Required work: Read the lines below. Copy out any that hold the string "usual".

───── Dataset content

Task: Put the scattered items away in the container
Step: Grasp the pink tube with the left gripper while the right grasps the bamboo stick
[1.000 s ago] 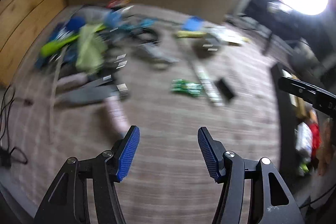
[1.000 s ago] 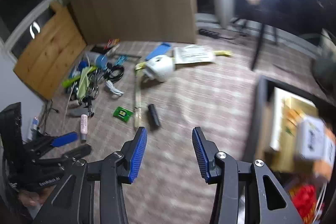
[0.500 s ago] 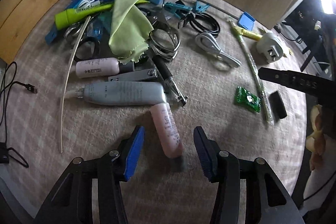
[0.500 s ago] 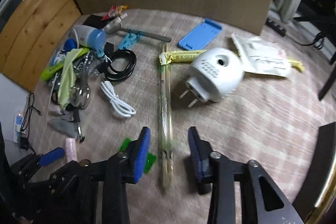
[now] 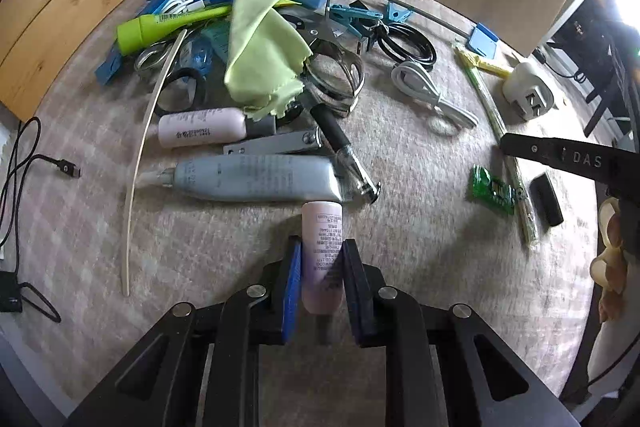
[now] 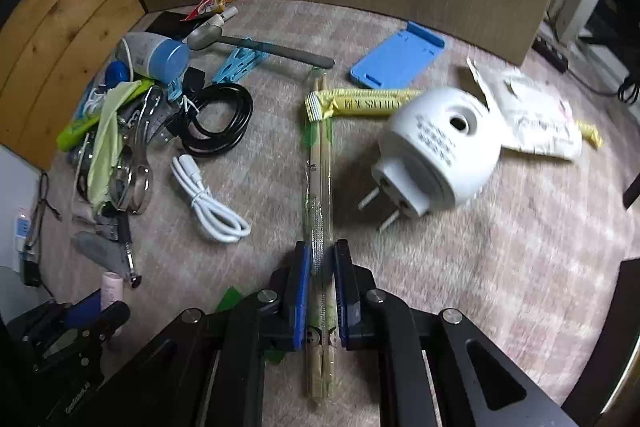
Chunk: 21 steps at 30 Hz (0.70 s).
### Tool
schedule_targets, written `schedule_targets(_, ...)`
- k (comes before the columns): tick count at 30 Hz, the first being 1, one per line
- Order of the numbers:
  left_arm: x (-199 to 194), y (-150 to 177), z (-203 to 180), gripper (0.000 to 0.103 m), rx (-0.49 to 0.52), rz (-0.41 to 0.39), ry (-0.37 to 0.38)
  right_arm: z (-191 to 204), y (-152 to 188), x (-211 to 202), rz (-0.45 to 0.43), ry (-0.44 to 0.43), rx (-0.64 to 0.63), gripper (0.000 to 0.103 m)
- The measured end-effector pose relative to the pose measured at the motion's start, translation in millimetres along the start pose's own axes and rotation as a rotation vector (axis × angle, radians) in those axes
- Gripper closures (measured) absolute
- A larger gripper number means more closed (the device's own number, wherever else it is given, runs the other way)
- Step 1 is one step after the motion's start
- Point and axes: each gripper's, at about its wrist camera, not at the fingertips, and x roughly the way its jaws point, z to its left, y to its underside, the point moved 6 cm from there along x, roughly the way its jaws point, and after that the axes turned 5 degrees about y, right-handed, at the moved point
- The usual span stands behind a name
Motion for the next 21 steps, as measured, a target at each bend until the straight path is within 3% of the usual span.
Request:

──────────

Result of this task:
- The usual span stands behind a name
Motion for the next 21 steps, as measured, a target at each bend until the straight path is within 3% of the usual span.

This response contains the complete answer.